Percentage of how similar strings are in Python?

6.8k Views Asked by At

I don't know how to do a program that gives a percentage of how similar two strings of the same length are.

For example, for abcd and abce it should give 75%.

The order matters, I don't want that it gives me that abcd and dcab have a 100%.

I know that Levenshtein module does that, but I want a program that does it.

5

There are 5 best solutions below

0
On

Assuming that s1 and s2 have the same length:

from numpy import mean
mean([s1[i]==s2[i] for i in xrange(len(s1))])
0
On

How about this:

>>> a = list('abce')
>>> b = list('abcd')
>>> ( 100 - (sum(i != j for i, j in zip(a, b)) / float(len(a))) * 100 )
75.0
>>> a = list('abce')
>>> b = list('bdce')
>>> ( 100 - (sum(i != j for i, j in zip(a, b)) / float(len(a))) * 100 )
50.0
>>>
0
On

Wikipedia has pseudocode for Levenshtein_distance or Edit Distance It is a simple algorithm.
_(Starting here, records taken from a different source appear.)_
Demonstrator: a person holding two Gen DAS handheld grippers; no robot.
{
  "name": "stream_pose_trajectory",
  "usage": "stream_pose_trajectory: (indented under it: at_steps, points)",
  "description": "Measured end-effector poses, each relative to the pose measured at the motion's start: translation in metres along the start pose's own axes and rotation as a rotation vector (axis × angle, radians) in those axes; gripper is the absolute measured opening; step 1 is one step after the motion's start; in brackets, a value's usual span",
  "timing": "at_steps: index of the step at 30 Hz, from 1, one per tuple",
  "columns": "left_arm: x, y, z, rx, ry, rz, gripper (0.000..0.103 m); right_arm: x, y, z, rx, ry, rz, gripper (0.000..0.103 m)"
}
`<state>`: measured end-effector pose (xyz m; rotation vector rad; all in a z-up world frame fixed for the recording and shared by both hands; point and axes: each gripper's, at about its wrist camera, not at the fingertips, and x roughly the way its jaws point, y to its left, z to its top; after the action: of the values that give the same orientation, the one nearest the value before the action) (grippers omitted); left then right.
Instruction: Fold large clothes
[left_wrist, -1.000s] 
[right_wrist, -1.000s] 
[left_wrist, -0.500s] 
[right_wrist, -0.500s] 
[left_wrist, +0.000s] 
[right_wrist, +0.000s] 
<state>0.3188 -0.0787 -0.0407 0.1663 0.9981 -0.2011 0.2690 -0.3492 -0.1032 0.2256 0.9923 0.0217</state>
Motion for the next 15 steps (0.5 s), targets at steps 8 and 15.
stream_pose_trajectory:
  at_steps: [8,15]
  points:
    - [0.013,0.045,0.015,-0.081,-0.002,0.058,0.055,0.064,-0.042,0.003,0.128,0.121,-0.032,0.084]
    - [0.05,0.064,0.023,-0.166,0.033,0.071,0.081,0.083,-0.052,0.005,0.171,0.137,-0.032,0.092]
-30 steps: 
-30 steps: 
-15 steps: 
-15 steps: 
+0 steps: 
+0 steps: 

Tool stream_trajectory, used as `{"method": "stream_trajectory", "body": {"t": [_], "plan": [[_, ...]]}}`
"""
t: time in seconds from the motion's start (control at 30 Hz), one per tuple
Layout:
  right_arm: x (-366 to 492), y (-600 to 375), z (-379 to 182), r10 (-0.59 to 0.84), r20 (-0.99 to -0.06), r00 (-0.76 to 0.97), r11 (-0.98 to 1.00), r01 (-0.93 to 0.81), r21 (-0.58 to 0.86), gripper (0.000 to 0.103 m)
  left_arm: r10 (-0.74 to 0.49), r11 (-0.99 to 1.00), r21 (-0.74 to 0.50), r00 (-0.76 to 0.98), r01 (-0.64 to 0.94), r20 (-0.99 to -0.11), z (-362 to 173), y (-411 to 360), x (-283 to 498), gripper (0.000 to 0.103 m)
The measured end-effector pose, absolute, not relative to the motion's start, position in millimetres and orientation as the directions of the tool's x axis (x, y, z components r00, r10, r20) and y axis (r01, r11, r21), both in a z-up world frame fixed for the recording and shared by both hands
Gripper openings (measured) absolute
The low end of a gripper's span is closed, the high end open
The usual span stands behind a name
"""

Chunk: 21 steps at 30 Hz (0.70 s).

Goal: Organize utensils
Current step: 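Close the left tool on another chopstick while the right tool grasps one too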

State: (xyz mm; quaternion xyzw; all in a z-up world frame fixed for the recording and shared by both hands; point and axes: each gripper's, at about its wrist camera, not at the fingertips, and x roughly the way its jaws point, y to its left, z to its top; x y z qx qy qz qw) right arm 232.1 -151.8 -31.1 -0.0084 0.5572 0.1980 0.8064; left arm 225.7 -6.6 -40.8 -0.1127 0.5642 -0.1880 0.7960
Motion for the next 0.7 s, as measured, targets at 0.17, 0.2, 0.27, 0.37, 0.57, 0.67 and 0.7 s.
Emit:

Why don't you give it a try and ask specific question if you are stuck.

4
On
>>> from difflib import SequenceMatcher
>>> SequenceMatcher(None, 'abcd', 'abce').ratio()
0.75

Read the docs for more. You can read the description in the docs to figure out how to do it yourself, but you're going to end up coding some kind of alignment algorithm from scratch.

1
On

The word similar has varied context, but looking at your examples, I am definite, you are looking for the

Match% = 2* Longest_Common_Substring(a, b) / (len(a) + len(b)) * 100

Just google for Longest Common Substring and you are sure to find loads of Python Implementation.

One such Python Implementation from Wikibook : Algorithm Implementation/Strings/Longest common substring is as follows

def longest_common_substring(s1, s2):
    m = [[0] * (1 + len(s2)) for i in xrange(1 + len(s1))]
    longest, x_longest = 0, 0
    for x in xrange(1, 1 + len(s1)):
        for y in xrange(1, 1 + len(s2)):
            if s1[x - 1] == s2[y - 1]:
                m[x][y] = m[x - 1][y - 1] + 1
                if m[x][y] > longest:
                    longest = m[x][y]
                    x_longest = x
            else:
                m[x][y] = 0
    return s1[x_longest - longest: x_longest]

wrapping it over with a similarity function, the result conforms to your expectation

>>> def similarity(s1, s2):
     return 2. * len(longest_common_substring(s1, s2)) / (len(s1) + len(s2)) * 100

>>> similarity("abcd","abce")
75.0
>>> similarity("abcd","dcba")
25.0